• _Records for the exercise_:
──────────

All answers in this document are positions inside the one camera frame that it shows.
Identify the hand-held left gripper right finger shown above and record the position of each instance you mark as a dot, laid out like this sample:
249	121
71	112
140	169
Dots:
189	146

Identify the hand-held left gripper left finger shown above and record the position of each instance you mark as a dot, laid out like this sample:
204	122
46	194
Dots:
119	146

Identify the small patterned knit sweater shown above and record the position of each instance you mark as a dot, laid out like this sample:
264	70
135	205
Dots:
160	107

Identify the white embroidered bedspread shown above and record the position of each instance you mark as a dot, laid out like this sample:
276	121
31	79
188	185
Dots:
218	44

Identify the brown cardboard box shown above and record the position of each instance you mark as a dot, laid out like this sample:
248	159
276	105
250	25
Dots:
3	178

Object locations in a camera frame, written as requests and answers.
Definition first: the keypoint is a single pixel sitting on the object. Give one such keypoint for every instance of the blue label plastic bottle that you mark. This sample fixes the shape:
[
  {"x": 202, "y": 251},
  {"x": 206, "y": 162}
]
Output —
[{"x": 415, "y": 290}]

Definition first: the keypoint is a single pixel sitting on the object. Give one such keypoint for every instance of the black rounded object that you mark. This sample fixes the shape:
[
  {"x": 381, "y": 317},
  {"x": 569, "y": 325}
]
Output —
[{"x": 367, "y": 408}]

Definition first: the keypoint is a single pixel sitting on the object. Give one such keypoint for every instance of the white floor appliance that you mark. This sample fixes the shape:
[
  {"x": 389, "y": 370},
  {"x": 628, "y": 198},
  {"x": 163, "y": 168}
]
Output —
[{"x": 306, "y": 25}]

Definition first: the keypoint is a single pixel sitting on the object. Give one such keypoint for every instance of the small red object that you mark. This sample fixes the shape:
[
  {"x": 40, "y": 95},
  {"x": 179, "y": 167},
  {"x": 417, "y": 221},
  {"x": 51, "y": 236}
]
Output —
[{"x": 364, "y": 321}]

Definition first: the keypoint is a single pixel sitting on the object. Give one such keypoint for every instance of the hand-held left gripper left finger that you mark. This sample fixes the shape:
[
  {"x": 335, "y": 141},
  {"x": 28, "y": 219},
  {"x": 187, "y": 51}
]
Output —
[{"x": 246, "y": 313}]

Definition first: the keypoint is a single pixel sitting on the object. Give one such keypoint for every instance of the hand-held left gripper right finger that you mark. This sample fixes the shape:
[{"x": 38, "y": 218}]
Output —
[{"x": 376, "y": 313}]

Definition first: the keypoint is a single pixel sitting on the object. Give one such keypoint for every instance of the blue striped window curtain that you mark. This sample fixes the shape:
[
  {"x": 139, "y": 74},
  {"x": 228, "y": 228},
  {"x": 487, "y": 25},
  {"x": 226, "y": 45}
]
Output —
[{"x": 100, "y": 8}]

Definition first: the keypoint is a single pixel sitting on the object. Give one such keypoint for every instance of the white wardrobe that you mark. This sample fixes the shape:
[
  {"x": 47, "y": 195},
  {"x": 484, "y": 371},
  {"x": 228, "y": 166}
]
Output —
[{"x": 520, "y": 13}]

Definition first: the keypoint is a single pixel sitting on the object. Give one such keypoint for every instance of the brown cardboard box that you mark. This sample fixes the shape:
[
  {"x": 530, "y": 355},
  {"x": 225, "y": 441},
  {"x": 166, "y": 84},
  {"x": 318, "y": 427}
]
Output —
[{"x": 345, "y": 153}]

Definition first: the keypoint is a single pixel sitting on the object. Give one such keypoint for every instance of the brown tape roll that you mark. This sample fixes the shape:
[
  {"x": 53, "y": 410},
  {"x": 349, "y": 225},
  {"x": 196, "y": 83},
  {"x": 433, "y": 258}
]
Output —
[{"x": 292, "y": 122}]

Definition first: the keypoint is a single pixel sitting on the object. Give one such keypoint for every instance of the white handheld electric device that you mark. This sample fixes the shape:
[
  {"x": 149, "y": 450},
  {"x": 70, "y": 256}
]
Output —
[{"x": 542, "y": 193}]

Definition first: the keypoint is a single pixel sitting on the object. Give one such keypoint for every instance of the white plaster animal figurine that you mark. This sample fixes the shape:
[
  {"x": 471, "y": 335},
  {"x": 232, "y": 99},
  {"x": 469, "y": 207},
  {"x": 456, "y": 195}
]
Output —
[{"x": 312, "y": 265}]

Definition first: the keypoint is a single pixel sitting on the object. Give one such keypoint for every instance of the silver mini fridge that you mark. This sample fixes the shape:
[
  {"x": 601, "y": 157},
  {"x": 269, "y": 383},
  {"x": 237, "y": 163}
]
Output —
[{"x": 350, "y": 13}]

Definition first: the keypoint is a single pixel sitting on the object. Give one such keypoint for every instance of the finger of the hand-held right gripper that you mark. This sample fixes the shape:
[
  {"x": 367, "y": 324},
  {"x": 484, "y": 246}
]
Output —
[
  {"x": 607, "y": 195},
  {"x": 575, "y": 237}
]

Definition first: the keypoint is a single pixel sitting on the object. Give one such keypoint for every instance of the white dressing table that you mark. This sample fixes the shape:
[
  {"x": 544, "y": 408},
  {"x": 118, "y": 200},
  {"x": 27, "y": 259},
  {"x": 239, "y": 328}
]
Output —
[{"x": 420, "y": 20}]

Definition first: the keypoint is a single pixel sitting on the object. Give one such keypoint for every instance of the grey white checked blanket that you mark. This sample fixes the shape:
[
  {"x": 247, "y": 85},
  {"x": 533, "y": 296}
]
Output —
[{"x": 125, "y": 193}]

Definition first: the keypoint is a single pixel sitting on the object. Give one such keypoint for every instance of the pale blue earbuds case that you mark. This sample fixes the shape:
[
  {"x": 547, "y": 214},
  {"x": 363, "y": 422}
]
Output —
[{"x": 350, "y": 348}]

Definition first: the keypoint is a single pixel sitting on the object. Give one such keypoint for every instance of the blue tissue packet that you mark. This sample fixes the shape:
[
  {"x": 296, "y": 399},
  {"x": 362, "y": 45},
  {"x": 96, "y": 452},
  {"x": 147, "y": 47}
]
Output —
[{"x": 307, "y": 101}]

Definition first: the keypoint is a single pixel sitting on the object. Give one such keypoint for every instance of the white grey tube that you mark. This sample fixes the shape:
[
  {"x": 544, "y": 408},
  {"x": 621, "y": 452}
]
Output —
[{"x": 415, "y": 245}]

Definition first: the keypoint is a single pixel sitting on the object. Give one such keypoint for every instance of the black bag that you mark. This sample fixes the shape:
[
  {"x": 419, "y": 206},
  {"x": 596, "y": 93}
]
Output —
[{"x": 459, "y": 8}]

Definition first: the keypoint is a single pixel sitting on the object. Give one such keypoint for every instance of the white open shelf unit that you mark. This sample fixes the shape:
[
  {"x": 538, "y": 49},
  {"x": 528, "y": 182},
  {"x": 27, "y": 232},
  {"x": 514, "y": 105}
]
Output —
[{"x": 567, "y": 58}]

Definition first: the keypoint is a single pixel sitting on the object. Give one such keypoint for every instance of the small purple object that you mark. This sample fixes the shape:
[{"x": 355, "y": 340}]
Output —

──────────

• _Goal of the exercise_:
If a line of the listing contains "answers", count it; state the final number and nothing more.

• _Problem solution_:
2